## What needs to be done
For each line of the listing that holds "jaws", show the full line.

## Information given

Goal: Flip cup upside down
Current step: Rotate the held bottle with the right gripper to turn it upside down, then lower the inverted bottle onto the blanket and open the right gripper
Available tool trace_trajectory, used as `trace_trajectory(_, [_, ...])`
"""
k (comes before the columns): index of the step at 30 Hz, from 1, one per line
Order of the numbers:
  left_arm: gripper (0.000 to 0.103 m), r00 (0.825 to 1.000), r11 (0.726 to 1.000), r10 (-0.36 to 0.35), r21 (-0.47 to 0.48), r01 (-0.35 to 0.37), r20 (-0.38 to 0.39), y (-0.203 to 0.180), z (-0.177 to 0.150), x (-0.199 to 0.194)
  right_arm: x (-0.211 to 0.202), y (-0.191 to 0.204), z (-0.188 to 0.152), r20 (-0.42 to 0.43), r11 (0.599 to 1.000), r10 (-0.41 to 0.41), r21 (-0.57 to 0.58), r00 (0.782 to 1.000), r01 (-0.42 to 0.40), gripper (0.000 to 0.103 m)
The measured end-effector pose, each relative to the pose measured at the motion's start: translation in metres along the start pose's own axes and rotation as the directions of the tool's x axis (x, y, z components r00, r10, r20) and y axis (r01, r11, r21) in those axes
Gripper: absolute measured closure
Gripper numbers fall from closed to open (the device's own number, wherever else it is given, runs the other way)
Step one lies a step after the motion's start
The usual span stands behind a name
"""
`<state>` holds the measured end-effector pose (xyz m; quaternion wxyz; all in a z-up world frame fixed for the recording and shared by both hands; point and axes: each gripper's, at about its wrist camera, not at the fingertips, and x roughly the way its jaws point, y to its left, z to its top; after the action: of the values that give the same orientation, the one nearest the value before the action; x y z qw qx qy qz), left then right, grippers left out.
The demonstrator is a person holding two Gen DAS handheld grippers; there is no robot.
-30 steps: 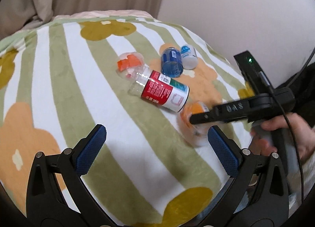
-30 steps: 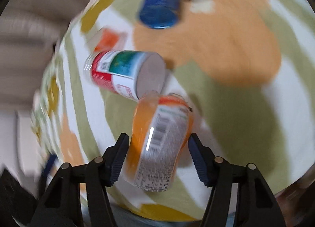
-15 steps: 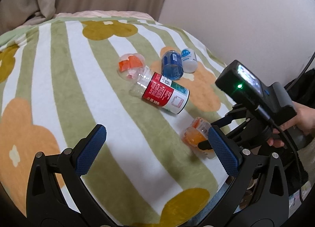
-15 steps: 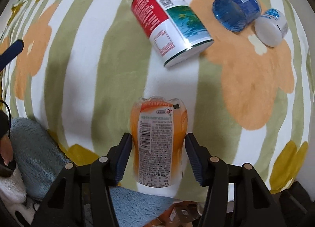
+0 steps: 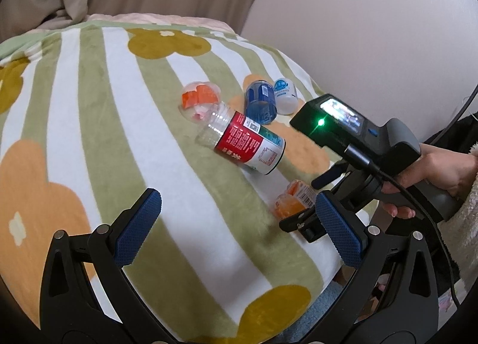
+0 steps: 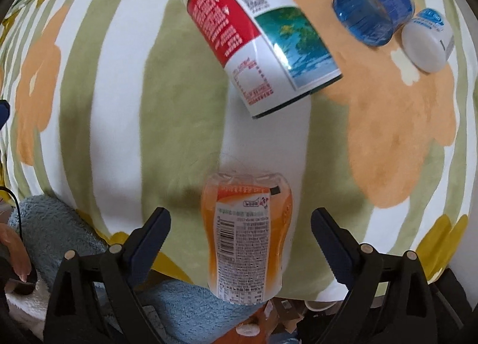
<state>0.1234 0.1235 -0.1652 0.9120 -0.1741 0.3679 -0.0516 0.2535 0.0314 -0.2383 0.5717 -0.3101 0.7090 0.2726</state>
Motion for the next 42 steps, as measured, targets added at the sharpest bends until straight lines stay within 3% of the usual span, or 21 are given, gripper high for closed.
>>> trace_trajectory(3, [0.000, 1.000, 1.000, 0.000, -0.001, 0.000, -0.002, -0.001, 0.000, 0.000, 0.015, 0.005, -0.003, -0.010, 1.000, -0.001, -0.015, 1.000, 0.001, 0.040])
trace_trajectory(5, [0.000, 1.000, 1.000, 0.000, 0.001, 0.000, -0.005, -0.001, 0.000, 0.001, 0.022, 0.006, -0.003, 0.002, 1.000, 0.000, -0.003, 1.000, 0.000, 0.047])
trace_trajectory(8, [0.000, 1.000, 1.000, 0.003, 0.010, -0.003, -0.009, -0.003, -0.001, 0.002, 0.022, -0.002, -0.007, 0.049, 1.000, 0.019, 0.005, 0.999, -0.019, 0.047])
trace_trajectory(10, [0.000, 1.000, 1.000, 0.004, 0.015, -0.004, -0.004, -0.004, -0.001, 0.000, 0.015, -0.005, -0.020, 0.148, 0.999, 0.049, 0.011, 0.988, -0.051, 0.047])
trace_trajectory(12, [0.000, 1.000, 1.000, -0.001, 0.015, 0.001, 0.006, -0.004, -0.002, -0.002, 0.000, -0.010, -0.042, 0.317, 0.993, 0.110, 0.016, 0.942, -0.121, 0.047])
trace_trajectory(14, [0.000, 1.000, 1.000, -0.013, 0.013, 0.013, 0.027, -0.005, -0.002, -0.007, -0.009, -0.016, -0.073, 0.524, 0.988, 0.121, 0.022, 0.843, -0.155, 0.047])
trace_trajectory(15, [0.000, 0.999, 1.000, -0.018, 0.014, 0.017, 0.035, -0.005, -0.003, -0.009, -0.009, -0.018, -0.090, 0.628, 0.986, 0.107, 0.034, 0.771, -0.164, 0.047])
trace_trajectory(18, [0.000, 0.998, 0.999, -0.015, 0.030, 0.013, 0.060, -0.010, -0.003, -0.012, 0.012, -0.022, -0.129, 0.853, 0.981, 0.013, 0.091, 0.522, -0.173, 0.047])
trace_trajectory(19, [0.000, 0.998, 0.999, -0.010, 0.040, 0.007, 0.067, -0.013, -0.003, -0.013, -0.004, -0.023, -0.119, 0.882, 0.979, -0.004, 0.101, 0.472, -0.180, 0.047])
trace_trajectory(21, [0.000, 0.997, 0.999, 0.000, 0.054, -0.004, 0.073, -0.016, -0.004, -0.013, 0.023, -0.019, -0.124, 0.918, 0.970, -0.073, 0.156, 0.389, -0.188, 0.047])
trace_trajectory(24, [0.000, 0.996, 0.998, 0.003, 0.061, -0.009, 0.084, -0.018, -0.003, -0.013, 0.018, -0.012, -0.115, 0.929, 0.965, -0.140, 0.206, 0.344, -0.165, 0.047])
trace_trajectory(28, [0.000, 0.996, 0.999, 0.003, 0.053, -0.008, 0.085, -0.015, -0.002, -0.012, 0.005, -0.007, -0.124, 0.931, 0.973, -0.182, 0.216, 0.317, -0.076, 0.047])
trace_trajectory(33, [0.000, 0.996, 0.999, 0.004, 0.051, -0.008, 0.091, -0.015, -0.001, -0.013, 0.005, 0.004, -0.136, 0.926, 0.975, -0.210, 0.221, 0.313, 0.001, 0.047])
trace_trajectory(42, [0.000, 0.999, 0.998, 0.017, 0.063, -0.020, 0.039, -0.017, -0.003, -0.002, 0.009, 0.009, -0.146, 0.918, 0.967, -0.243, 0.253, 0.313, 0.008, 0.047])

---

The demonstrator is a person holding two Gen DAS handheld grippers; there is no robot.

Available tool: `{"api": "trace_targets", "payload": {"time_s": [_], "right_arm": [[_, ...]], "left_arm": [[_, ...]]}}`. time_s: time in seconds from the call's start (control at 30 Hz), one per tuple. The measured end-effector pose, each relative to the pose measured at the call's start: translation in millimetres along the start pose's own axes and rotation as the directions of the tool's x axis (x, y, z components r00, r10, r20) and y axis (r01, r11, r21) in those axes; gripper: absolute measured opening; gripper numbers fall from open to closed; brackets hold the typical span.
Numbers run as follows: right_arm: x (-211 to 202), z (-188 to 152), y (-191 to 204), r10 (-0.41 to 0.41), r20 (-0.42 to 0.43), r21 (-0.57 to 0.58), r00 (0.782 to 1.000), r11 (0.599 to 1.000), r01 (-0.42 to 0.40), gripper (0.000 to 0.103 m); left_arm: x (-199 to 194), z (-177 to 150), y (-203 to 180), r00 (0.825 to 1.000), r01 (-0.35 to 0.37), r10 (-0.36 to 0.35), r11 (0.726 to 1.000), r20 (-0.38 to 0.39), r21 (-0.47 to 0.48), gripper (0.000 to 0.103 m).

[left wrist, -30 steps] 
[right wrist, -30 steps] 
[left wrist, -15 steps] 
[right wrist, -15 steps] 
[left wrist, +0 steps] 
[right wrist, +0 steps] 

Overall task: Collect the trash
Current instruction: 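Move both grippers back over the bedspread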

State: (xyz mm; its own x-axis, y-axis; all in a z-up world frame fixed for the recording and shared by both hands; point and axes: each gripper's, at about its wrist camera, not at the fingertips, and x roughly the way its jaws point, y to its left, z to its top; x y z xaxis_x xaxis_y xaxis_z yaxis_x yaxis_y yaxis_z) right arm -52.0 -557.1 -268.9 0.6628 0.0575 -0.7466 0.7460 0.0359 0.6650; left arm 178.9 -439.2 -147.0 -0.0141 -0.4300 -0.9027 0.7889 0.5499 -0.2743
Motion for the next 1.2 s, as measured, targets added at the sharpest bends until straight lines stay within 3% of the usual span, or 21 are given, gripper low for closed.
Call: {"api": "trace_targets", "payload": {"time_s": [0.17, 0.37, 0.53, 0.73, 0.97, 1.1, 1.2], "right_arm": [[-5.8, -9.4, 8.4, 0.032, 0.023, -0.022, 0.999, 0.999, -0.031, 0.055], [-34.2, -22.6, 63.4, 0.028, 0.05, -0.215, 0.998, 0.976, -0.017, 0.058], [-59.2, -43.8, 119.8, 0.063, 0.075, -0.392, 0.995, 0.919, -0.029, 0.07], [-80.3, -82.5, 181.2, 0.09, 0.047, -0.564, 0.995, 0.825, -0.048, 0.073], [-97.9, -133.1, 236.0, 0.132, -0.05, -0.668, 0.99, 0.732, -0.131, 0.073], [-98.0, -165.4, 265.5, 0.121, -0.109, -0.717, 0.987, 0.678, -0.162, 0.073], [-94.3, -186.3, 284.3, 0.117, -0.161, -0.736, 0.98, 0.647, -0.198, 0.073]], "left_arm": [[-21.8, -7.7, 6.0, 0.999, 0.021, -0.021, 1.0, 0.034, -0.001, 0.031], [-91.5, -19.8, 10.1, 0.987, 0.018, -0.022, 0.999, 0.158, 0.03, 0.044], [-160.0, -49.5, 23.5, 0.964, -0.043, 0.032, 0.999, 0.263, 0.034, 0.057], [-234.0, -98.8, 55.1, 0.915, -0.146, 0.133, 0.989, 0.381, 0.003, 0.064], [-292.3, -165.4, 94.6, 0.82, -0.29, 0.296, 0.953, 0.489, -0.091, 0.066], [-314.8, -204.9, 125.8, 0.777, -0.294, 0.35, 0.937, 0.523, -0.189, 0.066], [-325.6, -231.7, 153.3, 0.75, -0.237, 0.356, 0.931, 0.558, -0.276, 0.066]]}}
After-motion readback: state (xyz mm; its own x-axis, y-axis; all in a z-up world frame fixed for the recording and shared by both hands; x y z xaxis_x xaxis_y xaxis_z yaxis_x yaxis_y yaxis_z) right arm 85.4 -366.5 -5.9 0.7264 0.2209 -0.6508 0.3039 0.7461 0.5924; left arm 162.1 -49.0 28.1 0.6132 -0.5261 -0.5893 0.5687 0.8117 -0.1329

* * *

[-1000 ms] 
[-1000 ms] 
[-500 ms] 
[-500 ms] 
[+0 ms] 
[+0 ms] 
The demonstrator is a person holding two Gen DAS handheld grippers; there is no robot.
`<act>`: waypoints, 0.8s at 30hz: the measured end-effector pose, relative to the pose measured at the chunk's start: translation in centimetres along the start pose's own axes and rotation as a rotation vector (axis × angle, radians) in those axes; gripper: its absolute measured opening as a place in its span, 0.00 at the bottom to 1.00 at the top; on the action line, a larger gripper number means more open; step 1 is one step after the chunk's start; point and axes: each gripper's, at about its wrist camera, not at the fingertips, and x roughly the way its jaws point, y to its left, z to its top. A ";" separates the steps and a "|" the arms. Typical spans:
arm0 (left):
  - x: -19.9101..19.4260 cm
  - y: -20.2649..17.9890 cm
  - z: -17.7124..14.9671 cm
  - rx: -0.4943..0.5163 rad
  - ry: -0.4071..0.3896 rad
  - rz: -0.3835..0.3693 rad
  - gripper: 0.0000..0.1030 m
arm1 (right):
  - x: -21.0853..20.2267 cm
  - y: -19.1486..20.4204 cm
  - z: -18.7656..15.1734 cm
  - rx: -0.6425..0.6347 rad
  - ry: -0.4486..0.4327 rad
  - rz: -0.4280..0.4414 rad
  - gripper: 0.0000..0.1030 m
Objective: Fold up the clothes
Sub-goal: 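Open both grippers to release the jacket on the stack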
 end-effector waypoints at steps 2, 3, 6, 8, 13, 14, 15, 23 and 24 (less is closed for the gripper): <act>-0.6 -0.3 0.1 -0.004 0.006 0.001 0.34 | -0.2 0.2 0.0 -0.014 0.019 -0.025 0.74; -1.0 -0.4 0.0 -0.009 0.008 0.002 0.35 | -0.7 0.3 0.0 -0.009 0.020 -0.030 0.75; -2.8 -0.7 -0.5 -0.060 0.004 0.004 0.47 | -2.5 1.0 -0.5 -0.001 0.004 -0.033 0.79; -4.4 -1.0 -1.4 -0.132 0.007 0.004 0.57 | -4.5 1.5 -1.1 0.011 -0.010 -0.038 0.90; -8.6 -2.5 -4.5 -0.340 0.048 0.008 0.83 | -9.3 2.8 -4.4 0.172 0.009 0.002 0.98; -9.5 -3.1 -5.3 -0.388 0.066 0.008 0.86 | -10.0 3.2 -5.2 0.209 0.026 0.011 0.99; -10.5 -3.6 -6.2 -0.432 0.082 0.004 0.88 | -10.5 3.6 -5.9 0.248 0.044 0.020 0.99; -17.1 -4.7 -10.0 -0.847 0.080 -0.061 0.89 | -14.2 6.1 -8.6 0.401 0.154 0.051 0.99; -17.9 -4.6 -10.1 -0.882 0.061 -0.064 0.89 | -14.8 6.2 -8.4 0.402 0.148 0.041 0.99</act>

## Output below
`<state>` holds the measured end-effector pose (xyz m; quaternion wxyz; all in a z-up world frame fixed for the recording and shared by both hands; point and axes: each gripper's, at about its wrist camera, not at the fingertips, and x roughly the way its jaws point, y to its left, z to its top; after the action: of the values that give the same orientation, the one nearest the value before the action; x y z qw qx qy qz), left then right, grippers left out.
State: (xyz mm; its own x-axis, y-axis; all in a z-up world frame fixed for the recording and shared by both hands; point and axes: each gripper's, at about its wrist camera, not at the fingertips, and x roughly the way its jaws point, y to its left, z to its top; x y z xaxis_x xaxis_y xaxis_z yaxis_x yaxis_y yaxis_z) right arm -52.0 -557.1 -268.9 0.6628 0.0575 -0.7466 0.7460 0.0359 0.6650; left arm 178.9 -439.2 -147.0 -0.0141 -0.4300 -0.9027 0.7889 0.5499 -0.2743
`<act>`: waypoints, 0.8s at 30hz: the measured end-effector pose, relative to the pose measured at the chunk's start: translation in centimetres along the start pose's own axes and rotation as a rotation vector (axis × angle, radians) in those axes; gripper: its absolute measured opening as a place in its span, 0.00 at the bottom to 1.00 at the top; on the action line, a larger gripper number means more open; step 1 is one step after the chunk's start; point and axes: each gripper's, at about its wrist camera, not at the fingertips, and x roughly the way its jaws point, y to its left, z to its top. A ";" separates the steps and a "|" the arms. Typical spans:

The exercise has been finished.